Start of Data for this exercise

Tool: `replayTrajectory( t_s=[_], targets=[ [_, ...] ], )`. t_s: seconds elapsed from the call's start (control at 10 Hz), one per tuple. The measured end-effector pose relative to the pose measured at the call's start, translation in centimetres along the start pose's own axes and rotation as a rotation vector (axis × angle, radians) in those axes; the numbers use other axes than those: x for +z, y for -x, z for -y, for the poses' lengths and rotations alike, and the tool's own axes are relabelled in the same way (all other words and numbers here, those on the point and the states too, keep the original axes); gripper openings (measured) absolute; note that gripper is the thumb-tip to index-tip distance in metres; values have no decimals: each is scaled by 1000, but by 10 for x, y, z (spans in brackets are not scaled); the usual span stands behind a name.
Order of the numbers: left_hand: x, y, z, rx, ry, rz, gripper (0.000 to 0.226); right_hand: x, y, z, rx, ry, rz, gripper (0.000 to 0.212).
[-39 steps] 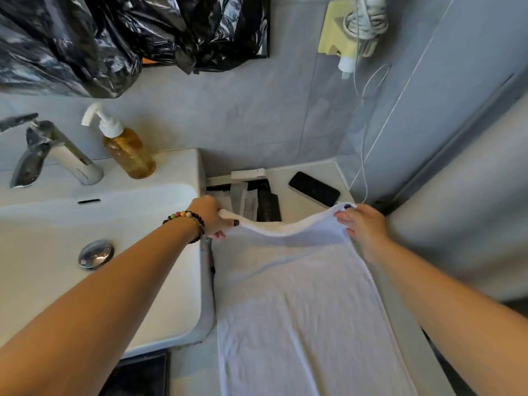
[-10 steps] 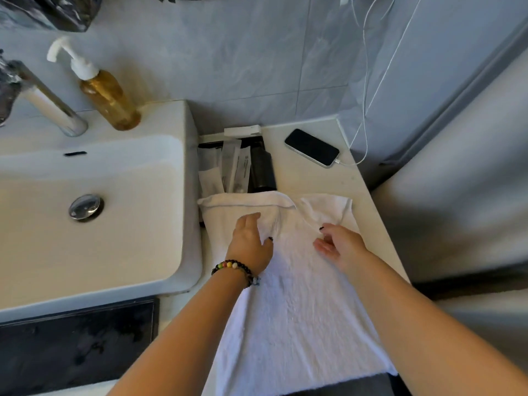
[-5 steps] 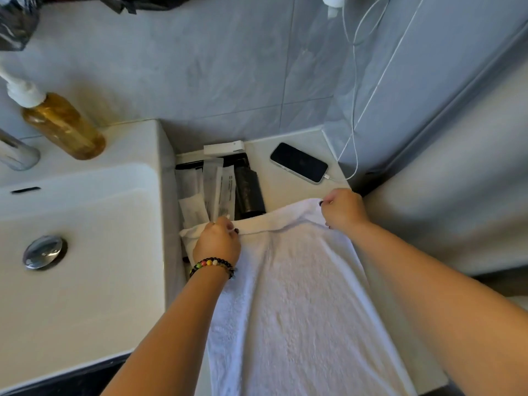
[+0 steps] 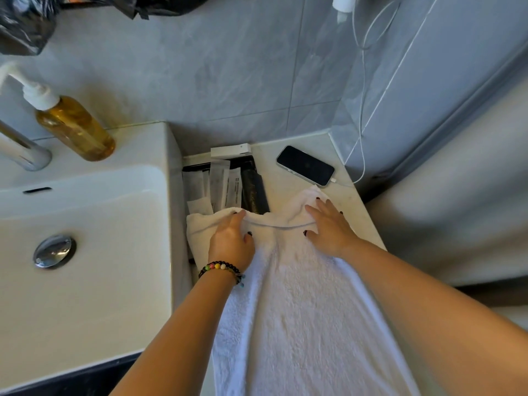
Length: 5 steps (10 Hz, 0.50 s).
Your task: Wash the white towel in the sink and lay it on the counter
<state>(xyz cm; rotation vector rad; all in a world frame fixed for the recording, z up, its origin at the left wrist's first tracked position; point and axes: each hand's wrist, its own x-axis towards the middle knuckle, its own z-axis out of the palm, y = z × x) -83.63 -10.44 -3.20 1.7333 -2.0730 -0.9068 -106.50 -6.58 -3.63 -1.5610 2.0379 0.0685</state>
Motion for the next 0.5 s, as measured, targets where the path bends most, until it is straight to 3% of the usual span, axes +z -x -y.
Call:
replayTrajectory(
  t_s=[0.3, 0.5],
  targets=[
    [-13, 37, -2, 10, -30, 67, 54, 6, 60, 10, -100, -182, -64, 65],
    [-37, 98, -18, 113, -134, 80, 57, -5, 123, 24, -153, -197, -75, 65]
  ],
)
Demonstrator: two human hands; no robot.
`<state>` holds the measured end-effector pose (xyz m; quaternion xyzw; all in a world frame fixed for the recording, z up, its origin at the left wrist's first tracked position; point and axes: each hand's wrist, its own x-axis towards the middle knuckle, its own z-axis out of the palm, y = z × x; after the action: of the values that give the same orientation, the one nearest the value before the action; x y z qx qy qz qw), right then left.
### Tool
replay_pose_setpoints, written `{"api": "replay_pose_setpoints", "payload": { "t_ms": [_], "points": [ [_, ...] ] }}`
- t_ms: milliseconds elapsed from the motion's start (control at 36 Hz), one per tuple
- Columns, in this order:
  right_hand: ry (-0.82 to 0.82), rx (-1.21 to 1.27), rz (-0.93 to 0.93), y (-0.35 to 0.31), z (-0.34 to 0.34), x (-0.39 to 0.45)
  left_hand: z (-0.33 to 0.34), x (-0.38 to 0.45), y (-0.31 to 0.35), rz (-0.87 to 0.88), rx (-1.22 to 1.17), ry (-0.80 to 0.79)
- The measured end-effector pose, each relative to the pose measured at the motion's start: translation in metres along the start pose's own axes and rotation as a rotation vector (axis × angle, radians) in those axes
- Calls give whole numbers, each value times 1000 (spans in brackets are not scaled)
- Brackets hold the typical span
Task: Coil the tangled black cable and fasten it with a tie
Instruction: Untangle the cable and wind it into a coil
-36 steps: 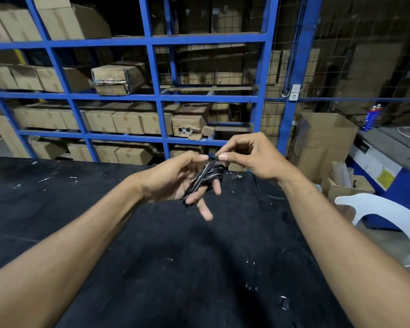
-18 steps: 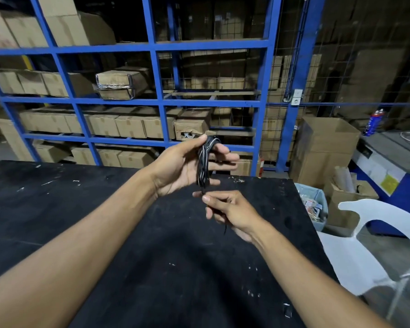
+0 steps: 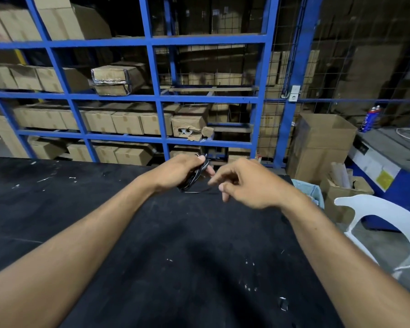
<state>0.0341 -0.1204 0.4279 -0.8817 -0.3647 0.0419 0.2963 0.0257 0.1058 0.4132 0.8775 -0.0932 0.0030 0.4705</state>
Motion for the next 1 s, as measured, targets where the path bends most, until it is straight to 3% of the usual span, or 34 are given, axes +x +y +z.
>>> {"api": "replay_pose_setpoints", "payload": {
  "t_ms": [83, 222, 500, 667, 833, 917, 1000],
  "points": [
    [34, 125, -34, 1, -16, 5, 7, -1, -3, -106, -126, -84],
    [-41, 564, -64, 7, -26, 13, 20, -1, -6, -142, -170, -194],
    [227, 773, 72, 32, -11, 26, 29, -9, 12, -51, -349, -344],
    [106, 976, 163, 42, 8, 26, 31, -12, 24, -96, -412, -345],
    [247, 1022, 34, 36, 28, 19, 30, -10, 16, -100, -551, -299],
    [353, 922, -18, 34, 35, 15, 29, -7, 13, -96, -663, -265],
    [356, 824, -80, 31, 39, 9, 27, -5, 10, -92, -800, -231]
  ]
}}
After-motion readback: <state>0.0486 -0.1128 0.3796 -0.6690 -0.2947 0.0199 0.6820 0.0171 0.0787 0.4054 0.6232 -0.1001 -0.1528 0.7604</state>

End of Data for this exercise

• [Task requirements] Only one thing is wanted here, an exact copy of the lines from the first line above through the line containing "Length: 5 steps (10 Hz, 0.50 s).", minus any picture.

• [Answer area]
Tool: `replayTrajectory( t_s=[_], targets=[ [_, ...] ], )`. t_s: seconds elapsed from the call's start (control at 10 Hz), one per tuple. The measured end-effector pose relative to the pose measured at the call's start, translation in centimetres along the start pose's own axes and rotation as a rotation vector (axis × angle, radians) in those axes; the numbers use other axes than those: x for +z, y for -x, z for -y, for the poses' lengths and rotations alike, and the tool's own axes are relabelled in the same way (all other words and numbers here, those on the point and the states too, keep the original axes); gripper openings (measured) absolute; note that gripper is the thumb-tip to index-tip distance in metres; values have no decimals: each is scaled by 1000, but by 10 for x, y, z (spans in brackets are not scaled); the usual span stands behind a name.
Order of the numbers: left_hand: x, y, z, rx, ry, rz, gripper (0.000 to 0.226); right_hand: x, y, z, rx, ry, rz, gripper (0.000 to 0.212).
[-39 steps] 
[-10 steps] 
[-5 steps] 
[+0 steps] 
Length: 5 steps (10 Hz, 0.50 s).

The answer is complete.